### Aim of the exercise
Exactly as they stand, copy the lines from the one containing "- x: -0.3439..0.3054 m" to the final line of the data; leave out the pictures.

### Data to examine
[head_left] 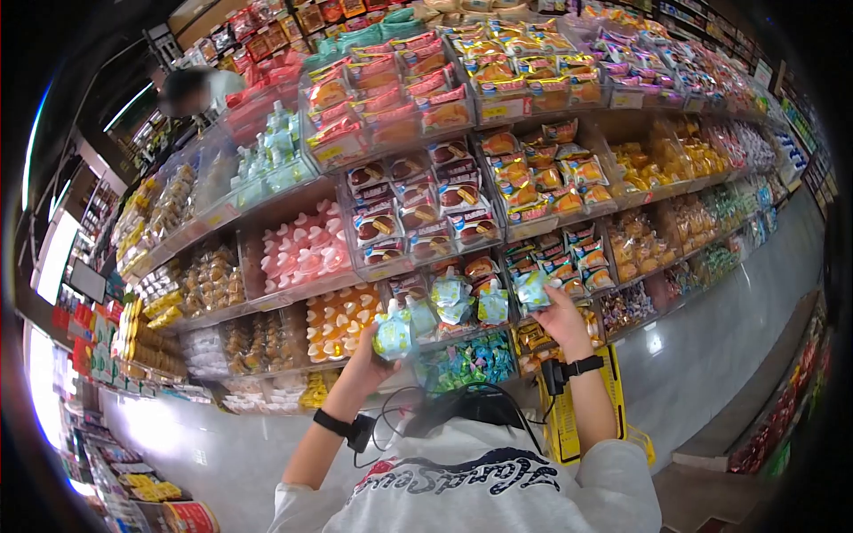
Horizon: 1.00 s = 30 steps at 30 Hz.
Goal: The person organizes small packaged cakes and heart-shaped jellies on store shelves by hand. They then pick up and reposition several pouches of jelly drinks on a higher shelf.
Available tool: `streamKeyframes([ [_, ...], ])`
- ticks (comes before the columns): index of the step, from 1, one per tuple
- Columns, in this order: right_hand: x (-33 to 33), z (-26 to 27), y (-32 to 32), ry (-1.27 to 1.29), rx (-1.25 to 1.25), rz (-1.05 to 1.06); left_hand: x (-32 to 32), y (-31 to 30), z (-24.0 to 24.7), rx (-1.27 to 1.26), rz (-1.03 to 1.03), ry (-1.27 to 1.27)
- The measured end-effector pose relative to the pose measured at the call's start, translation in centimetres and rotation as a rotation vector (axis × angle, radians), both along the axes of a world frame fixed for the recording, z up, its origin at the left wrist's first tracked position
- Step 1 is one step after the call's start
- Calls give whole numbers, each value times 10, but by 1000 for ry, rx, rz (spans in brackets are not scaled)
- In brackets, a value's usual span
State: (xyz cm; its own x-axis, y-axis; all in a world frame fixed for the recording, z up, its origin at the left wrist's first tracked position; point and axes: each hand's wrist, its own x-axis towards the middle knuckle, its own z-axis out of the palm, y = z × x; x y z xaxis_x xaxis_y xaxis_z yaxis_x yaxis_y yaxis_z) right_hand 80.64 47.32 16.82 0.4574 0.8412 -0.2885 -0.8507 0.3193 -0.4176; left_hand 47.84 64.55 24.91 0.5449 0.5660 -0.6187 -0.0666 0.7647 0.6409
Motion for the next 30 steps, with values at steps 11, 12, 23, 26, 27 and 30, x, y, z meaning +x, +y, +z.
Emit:
streamKeyframes([
  [11, 13, -35, -125, -123, -48, -447, 78, 67, -78, -93, -6, 117],
  [12, 9, -37, -132, -146, -59, -465, 85, 66, -84, 72, -102, 117],
  [23, -24, -40, -184, -168, -176, -632, 183, 44, -90, 344, -292, 217],
  [26, -29, -35, -195, -181, -146, -653, 187, 40, -85, 304, -313, 268],
  [27, -30, -37, -197, -172, -161, -665, 185, 45, -95, 363, -363, 240],
  [30, -31, -44, -205, -149, -204, -690, 179, 70, -131, 479, -444, 179],
])
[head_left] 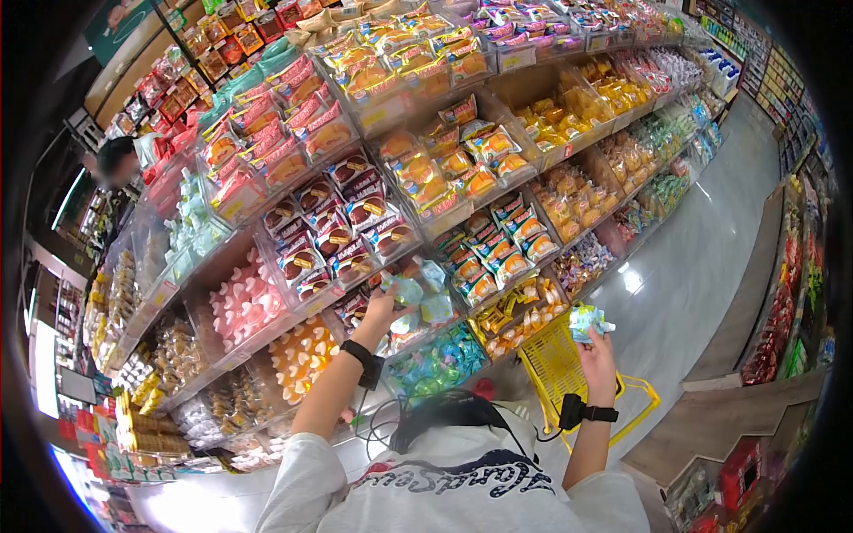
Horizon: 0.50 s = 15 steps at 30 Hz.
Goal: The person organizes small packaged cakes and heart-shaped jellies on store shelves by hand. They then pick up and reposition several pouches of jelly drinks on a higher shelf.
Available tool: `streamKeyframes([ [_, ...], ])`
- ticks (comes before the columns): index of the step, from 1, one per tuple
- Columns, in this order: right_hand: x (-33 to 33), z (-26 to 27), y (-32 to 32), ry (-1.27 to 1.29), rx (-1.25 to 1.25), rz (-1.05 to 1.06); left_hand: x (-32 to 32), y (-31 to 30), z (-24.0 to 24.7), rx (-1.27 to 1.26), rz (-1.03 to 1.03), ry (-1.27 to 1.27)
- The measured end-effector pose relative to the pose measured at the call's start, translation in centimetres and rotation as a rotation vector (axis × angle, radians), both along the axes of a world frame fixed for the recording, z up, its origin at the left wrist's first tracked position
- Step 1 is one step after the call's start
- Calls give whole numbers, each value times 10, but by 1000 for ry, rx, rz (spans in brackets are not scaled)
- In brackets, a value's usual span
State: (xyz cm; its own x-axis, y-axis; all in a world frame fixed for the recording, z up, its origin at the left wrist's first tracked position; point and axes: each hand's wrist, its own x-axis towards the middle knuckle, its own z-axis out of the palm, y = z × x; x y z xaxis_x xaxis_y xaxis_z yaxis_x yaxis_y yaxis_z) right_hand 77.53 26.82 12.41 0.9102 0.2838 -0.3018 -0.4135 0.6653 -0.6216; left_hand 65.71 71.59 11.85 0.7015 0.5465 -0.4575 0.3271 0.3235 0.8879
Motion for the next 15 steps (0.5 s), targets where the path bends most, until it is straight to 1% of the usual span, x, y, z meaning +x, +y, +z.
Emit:
streamKeyframes([
  [2, -1, -4, -1, 14, -23, -11, -1, 2, 6, -1, 28, -18],
  [4, -3, 11, 5, 50, 4, 47, -5, 7, 14, -119, 100, -47],
  [5, -4, 17, 9, 67, 19, 78, -7, 10, 18, -48, -14, 9],
  [6, -3, 15, 14, 44, 9, 105, -12, 21, 0, 40, -92, -50],
  [7, -2, 12, 20, 21, 1, 132, -19, 38, -34, 129, -170, -110],
  [9, -2, 20, 32, -30, -25, 198, -21, 38, -31, 229, -208, -21],
  [10, -5, 35, 43, -57, -42, 236, -18, 17, 12, 239, -166, 127],
  [11, -7, 46, 54, -85, -58, 274, -15, -1, 44, 248, -123, 275],
  [12, -9, 48, 62, -104, -71, 321, -18, -9, 52, 240, -225, 224],
  [14, -13, 59, 82, -265, -161, 466, -25, -25, 62, 220, -431, 120],
  [15, -17, 67, 93, -314, -182, 526, -26, -40, 81, 156, -478, 79],
])
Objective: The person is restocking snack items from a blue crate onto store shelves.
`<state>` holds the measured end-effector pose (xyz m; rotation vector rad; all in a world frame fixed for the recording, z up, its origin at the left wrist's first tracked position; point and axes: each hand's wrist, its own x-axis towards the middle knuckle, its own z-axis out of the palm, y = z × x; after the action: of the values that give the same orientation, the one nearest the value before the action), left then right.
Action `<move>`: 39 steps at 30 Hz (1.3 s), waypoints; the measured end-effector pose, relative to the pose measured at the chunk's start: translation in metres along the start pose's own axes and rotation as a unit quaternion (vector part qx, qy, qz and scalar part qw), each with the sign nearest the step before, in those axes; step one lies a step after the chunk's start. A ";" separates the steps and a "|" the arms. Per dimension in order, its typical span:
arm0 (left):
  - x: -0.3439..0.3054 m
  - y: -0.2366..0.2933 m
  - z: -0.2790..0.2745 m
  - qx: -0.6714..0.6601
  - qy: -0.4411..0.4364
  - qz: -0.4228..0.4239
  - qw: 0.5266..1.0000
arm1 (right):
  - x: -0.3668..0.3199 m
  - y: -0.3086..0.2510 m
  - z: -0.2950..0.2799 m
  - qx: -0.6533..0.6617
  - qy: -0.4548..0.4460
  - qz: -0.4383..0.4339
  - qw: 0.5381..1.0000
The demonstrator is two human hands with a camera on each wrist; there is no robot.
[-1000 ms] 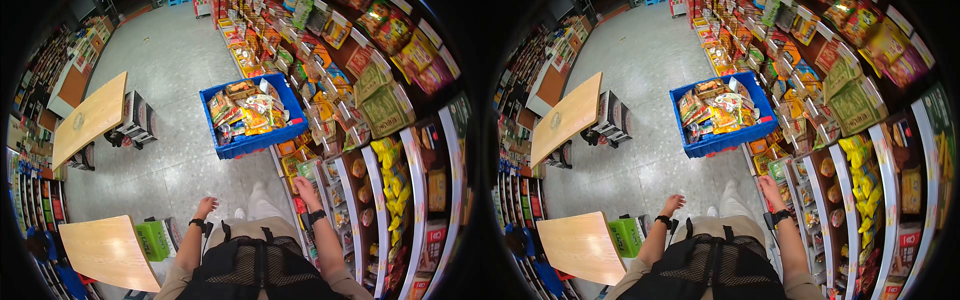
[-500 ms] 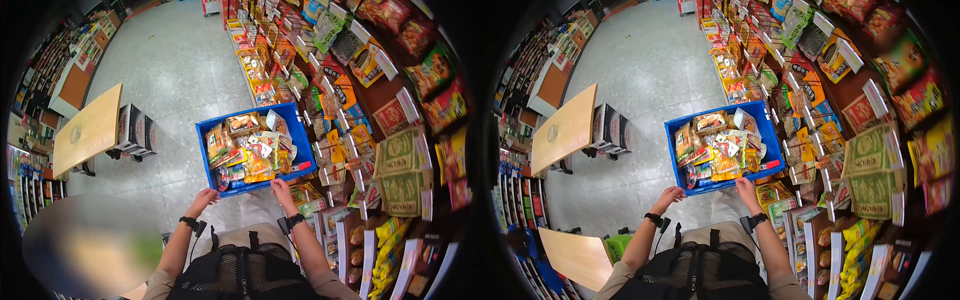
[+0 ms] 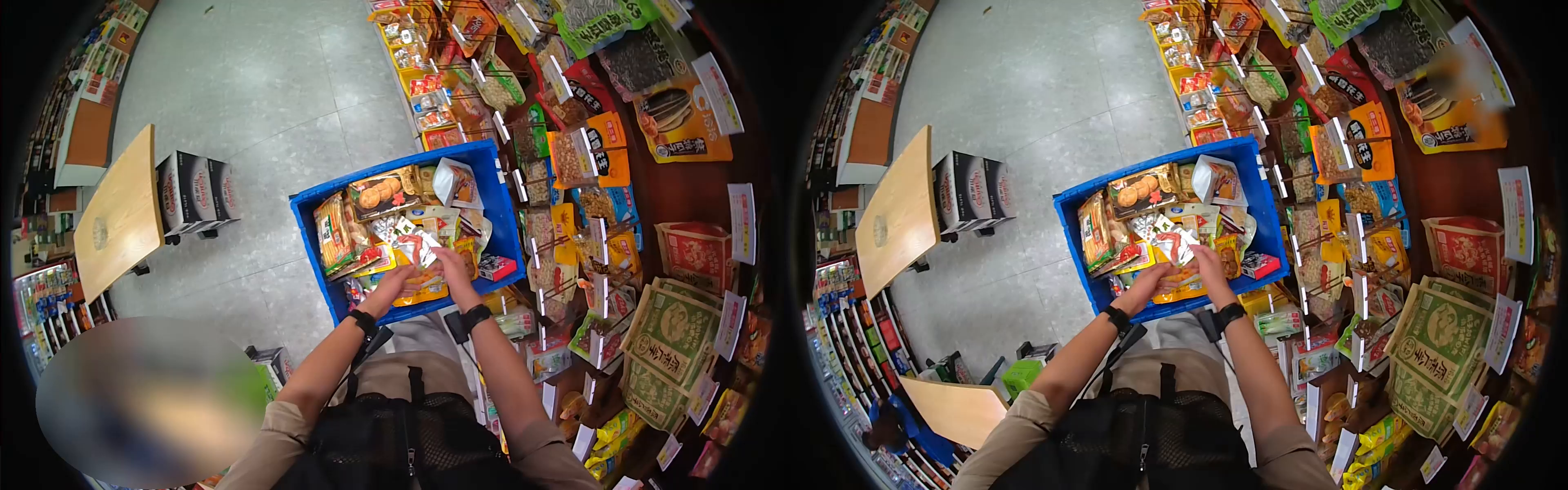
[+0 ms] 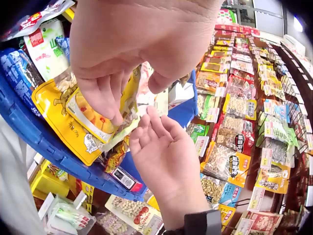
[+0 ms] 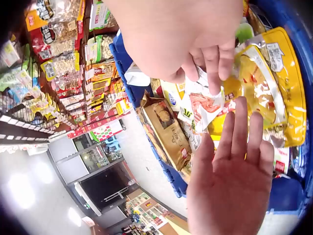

### The completed task
  - x: -0.3439..0.3054 m
  - y: -0.2366..0.2933 m
  - z: -0.2790..0.2745 m
  - qx: -0.6714..0.6601
  - qy: -0.4411..0.4364
  - qz: -0.4228..0.4239
  - qw: 0.5266..1.0000
arm1 (right):
  - x: -0.3668..0.3199 m
  - y: -0.3086..0.2510 m
  - z: -0.2950..0.2799 m
  - qx: -0.6533..0.6617
  - qy: -0.4548..0.4460
  - qz: -0.4383..0.4339
  - qw: 0.5381..1.0000
The demonstrator is two human hands with a camera on each wrist; there is no robot.
[-1000 ms] 
[-500 ms] 
[+0 ms] 
[+0 ms] 
[+0 ms] 

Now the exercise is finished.